Even though I am sitting in the back, I, too, share this kind of terror of the schoolmaster; master who dominates in every sense. I, too, am afraid, even though I am the “master’s daughter.” I must not move. I must not disturb this function.
I only see the boys from the back. Sometimes one of them, called on by the master, stands up and mumbles what is written on the blackboard. The master repeats it, he is merciless especially regarding pronunciation, elocution: he imposes some punishment … I am in the grip of anxiety, as if I were the child up there whose diction is deficient, but I also think I am invisible.
From time to time the master walks around, goes up and down the rows. When he comes abreast of me, he does not speak to me; he does not even give me a knowing glance. I must have a book before me, or more likely a slate. But I am so fascinated by my father’s class that I turn myself into a sort of peering shadow, passionate but powerless.
I see them all from the back. I do not remember any one in particular. I never speak to them of course, neither before nor after. Not one word: they are boys. Despite being so very young I must sense what is forbidden.
When class is over, when the shrill sound of the siren marks the end of study hour (because we are now in study hall and the reason for my still being there is that I am too young to go home alone: I am waiting for my father to go back to our apartment), all the boys must stare at me.
For them I must signify some privileged image of “the teacher’s daughter.” Their sisters, obviously, do not go to the French school.
My father, at the podium, erases the blackboard, takes off his black coat that is full of chalk dust. He puts his things away meticulously; he places the pupils’ exercise books into his briefcase.

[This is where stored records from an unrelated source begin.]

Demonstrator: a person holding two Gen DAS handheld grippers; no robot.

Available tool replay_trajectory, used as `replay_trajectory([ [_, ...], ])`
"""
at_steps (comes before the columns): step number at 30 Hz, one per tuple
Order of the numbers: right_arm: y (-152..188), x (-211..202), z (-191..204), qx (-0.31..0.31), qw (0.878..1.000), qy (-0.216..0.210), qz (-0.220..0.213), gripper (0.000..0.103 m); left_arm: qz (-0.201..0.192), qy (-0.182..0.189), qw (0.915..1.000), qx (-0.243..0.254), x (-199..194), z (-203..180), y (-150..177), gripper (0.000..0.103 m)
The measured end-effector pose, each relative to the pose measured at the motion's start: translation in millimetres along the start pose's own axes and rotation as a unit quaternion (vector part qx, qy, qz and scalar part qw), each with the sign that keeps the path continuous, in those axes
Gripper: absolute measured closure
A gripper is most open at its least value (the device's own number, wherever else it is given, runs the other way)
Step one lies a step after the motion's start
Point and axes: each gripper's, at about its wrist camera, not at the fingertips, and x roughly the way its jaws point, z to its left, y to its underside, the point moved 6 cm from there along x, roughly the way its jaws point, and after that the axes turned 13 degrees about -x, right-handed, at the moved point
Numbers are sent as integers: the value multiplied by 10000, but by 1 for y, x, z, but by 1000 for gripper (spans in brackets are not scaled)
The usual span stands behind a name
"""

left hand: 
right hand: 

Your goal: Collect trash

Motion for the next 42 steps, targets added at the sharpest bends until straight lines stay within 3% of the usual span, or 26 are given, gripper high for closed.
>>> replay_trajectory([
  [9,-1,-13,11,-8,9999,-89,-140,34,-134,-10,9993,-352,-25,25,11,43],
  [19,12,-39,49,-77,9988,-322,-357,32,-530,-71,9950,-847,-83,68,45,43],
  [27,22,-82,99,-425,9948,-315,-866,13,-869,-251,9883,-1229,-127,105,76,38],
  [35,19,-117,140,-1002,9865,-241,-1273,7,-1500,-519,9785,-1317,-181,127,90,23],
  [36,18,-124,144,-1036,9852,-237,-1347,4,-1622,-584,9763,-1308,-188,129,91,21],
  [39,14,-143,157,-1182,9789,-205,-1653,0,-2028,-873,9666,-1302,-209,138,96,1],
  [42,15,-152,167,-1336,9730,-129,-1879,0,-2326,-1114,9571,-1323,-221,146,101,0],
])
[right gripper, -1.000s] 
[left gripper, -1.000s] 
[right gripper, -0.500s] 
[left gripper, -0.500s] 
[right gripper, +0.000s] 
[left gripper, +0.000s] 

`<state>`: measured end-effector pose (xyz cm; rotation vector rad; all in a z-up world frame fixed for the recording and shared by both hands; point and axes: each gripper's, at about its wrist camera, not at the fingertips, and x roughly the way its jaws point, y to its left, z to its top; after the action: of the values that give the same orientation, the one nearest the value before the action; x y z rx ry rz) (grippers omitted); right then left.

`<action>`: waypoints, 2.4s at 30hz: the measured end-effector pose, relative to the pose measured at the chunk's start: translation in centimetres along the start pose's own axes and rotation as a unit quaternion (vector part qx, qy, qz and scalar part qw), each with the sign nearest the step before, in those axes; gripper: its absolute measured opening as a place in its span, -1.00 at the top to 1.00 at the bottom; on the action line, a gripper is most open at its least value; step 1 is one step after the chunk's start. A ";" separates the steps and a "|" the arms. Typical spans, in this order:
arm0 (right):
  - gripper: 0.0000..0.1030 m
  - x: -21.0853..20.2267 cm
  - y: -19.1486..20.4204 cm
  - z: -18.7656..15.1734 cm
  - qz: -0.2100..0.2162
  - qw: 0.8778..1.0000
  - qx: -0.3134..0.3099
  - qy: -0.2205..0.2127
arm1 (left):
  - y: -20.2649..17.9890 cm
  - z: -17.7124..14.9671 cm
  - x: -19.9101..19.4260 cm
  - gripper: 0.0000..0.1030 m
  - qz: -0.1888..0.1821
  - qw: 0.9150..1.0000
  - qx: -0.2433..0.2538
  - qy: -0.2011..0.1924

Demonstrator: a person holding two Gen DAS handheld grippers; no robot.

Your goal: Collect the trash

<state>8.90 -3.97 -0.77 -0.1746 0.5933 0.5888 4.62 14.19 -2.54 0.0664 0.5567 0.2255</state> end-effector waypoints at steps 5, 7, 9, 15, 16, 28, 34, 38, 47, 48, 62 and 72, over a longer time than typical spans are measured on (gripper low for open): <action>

I go up to him. He is father again. In the chalky dust, in front of the open windows — the cleaning women are already coming in to wash the floor and wipe off the tables — the father and the little girl return to sweet, friendly conversation.
Hand in hand with my father, I walk through the village. I am going home with the Arab teacher. A tall man, wearing a Turkish fez above his green eyes, his handsome face, he takes me home. A little girl who is four, then five.
I remember nothing about sitting for the school photograph; at least for that first photograph in which I appear, right there, in this class of boys.
Today, so long afterward, I look at it. My father is less than thirty and I see him there: he poses in a dignified manner in his role, or his mission, as the village’s native teacher, but despite his stiff appearance, he seems a handsome man to me. And only today do I look these boys in the face, one by one.
They put me in the middle, on the front row: little girl with a rounded forehead, her black hair cut short, her gaze perhaps resolute, although I cannot really characterize it. On the slate held by a boy sitting in my row, written in chalk, is the date of the school year: 1940.
Now I look questioningly at each of the boys, who are seven to ten years old … They are yaouleds, the sons of workers, people who have been dispossessed, in this village in the Sahel where the richest farms of colonial Algeria lie … A few of the pupils, however, seem less working-class: the son of the grocer (who will later attend secondary school, who will become a student), the son of the barber, and among the faces that look serious, almost worried, there are two boys who are the sons of the caïd. Sons of the most important personage of the village — this caïd who wore traditional robes (a silk coat and woolen cloak and an impressive Bedouin headdress), an old-fashioned Arab chief. Their father always seemed to me to be an old man because, when I would be in his home visiting his daughters and stood close to him, I was afraid of his hand, which trembled.